Julia handed the pamphlet to Ricky. “You read it,” she said. “Aloud.”

“DO YOU KNOW,” Ricky read, “that you are in danger of HELLFIRE?

“DO YOU KNOW, that the DAY of JUDGMENT is AT HAND!

“WOE! WOE! WOE!!! cries the Prophet—”

“Obviously,” Julia interrupted, “Mr. Harkness is the author.”

“Why?”

“Such very horsey language. ”Whoa! Whoa! Whoa!”

“He seems to run on in the same vein for a long time,” Ricky said, turning the page. “It’s all about the last trump and one’s sins lying bitter in one’s belly. Wait a bit. Listen.”

“What?”

“Regular gatherings of the Inner Brethren at Leathers on Sunday evenings at 7:30 to which you are Cordially Invited. Bro. Cuthbert (Cuth) Harkness will lead. Discourse and Discussion. Light Supper. Gents 50p. Ladies a basket. All welcome.”

“Well,” said Jasper after a pause, “that explains everything. Or does it?”

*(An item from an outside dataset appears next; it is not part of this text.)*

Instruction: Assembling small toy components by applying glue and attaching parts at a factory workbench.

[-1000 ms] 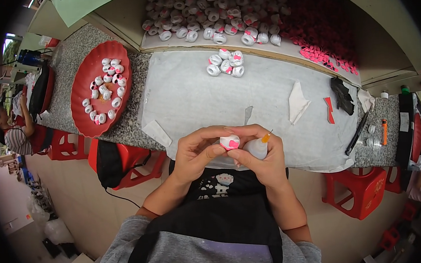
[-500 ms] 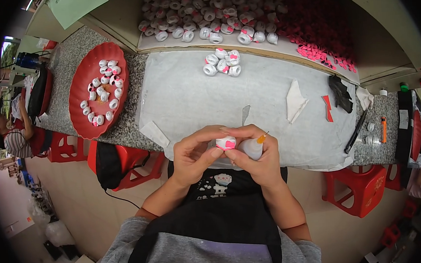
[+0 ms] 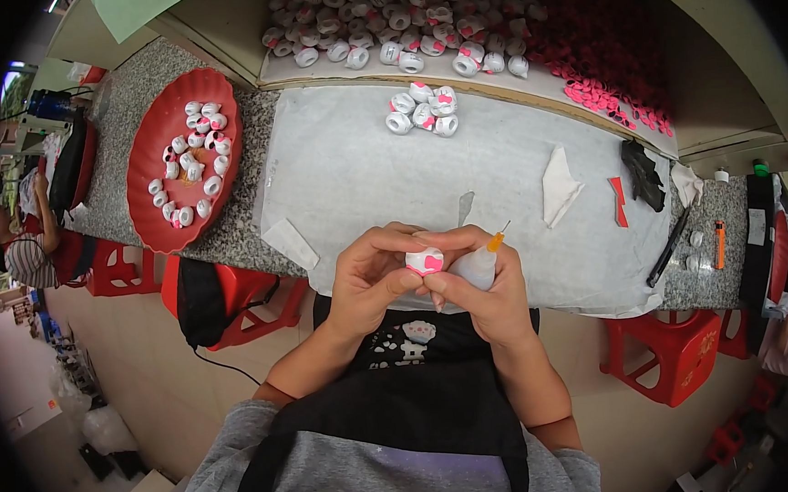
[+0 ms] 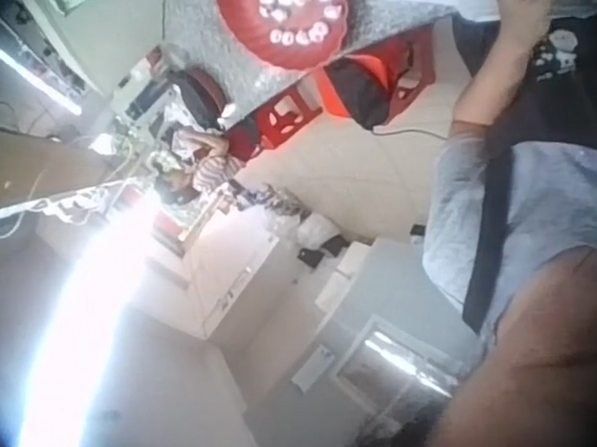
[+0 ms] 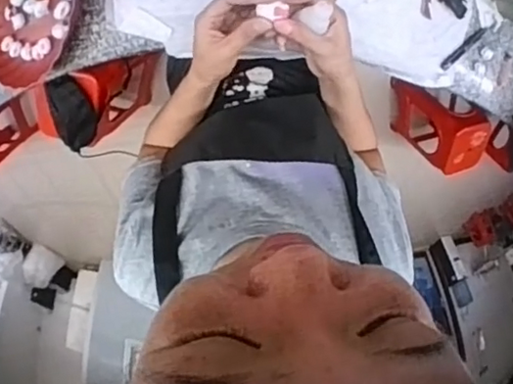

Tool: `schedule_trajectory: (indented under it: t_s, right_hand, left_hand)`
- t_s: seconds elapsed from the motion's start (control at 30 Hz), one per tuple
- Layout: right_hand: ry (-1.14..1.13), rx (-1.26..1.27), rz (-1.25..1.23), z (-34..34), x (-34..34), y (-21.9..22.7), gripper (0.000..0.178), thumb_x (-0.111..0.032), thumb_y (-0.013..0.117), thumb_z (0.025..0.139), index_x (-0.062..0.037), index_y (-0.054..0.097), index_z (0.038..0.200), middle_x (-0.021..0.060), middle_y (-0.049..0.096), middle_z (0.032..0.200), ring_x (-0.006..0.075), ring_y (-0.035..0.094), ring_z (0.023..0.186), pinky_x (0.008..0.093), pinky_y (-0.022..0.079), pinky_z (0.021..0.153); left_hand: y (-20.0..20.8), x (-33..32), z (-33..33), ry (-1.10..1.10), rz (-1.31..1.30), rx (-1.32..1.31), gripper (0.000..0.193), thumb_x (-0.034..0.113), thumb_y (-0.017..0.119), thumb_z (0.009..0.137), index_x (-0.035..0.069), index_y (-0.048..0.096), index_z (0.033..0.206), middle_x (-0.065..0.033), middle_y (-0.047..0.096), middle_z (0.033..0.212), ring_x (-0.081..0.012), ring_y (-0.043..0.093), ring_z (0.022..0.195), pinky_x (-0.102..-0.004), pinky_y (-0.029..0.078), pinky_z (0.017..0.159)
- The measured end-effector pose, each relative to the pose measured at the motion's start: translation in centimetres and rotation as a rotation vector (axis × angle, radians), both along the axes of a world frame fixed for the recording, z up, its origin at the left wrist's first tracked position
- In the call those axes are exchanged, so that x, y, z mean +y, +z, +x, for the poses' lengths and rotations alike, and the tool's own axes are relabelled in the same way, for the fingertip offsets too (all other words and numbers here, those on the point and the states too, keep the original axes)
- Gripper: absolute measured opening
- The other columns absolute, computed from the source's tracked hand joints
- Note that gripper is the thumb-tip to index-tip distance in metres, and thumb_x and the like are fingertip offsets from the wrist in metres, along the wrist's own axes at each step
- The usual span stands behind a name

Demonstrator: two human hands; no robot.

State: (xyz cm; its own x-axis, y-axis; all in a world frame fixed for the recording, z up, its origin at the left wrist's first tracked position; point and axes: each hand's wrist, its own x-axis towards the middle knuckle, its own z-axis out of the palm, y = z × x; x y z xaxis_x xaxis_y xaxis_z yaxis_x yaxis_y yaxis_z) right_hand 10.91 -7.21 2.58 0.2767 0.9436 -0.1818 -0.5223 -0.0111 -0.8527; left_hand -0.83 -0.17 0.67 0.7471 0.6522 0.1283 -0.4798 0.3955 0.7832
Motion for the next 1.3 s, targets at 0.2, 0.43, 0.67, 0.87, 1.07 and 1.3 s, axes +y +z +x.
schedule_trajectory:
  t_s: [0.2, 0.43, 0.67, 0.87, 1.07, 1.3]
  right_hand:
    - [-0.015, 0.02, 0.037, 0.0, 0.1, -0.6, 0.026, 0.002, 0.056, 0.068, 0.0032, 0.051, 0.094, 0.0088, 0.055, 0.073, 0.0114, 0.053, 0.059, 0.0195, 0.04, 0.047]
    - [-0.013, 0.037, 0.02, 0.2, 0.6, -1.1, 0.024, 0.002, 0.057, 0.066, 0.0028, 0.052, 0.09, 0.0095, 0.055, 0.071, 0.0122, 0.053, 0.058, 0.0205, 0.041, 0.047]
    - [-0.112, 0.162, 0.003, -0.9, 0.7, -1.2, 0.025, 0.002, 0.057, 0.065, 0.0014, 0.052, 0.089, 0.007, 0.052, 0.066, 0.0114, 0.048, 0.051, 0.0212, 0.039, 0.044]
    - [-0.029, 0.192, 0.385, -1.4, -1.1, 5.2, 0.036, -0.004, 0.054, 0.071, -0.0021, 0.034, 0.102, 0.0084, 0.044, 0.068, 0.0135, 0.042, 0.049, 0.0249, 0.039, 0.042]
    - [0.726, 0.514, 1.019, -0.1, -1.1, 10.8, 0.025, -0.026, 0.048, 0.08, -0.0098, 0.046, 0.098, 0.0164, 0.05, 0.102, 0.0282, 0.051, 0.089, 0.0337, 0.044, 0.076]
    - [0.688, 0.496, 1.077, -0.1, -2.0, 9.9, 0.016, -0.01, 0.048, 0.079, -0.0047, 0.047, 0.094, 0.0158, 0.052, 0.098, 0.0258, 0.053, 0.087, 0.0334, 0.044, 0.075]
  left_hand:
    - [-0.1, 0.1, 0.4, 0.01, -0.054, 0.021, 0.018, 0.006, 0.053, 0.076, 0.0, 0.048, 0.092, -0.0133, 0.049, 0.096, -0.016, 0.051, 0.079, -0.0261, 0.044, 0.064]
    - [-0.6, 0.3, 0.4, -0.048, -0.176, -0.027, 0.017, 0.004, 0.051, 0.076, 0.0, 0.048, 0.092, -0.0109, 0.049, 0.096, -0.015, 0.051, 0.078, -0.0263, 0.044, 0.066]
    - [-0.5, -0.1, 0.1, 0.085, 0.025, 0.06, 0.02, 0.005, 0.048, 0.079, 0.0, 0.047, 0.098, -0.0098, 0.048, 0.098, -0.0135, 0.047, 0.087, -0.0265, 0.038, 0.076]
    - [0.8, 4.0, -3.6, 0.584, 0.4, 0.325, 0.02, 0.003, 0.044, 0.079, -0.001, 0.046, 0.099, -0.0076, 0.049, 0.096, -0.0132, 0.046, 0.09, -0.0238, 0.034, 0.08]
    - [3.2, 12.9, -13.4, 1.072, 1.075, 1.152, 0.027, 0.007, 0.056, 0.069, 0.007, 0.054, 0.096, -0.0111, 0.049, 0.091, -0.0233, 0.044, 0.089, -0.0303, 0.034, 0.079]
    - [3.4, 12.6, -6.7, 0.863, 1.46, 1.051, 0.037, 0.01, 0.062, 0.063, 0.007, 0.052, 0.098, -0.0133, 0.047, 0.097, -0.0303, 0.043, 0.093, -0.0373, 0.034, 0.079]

“I suppose it does,” said Julia doubtfully. “Mr. Harkness, whom we must learn to call Cuth, even if it sounds as if one had lost a tooth—”

“How do you mean, Julia?”

“Don’t interrupt. ‘Cuspid,’ ” Julia said hurriedly. “Clearly, he’s a religious fanatic and that’s why he’s taken Miss Harkness’s pregnancy so hard.”

“Of course. Evidently they’re extremely strict,” Jasper agreed.

“I wonder what they do at their parties. Would it be fun—”

“No, Julia,” said Louis, “It would not be fun, ladies a basket or no.”

Carlotta said: “Do let’s move on. We can discuss Mr. Harkness later. There’s a perfect green lane round the corner.”

So all the Pharamonds and Ricky rode up the hill. They showed for some moments on the skyline, elegant against important clouds. Then the lane dipped into a valley and they followed it and disappeared.

iii

The little pub at Bon Accord on the extreme northern tip of the island proved to be satisfactory. It was called the Fisherman’s Rest and was indeed full of guernseys, gumboots, and the smell of fish. The landlord turned out to be a cousin of Bob Maistre at the Cod-and-Bottle.

Jasper stood drinks all around and Julia captivated the men by asking about the finer points of deep-sea fishing. From here she led the conversation to Mr. Harkness, evoking a good deal of what Louis afterwards referred to as bucolic merriment.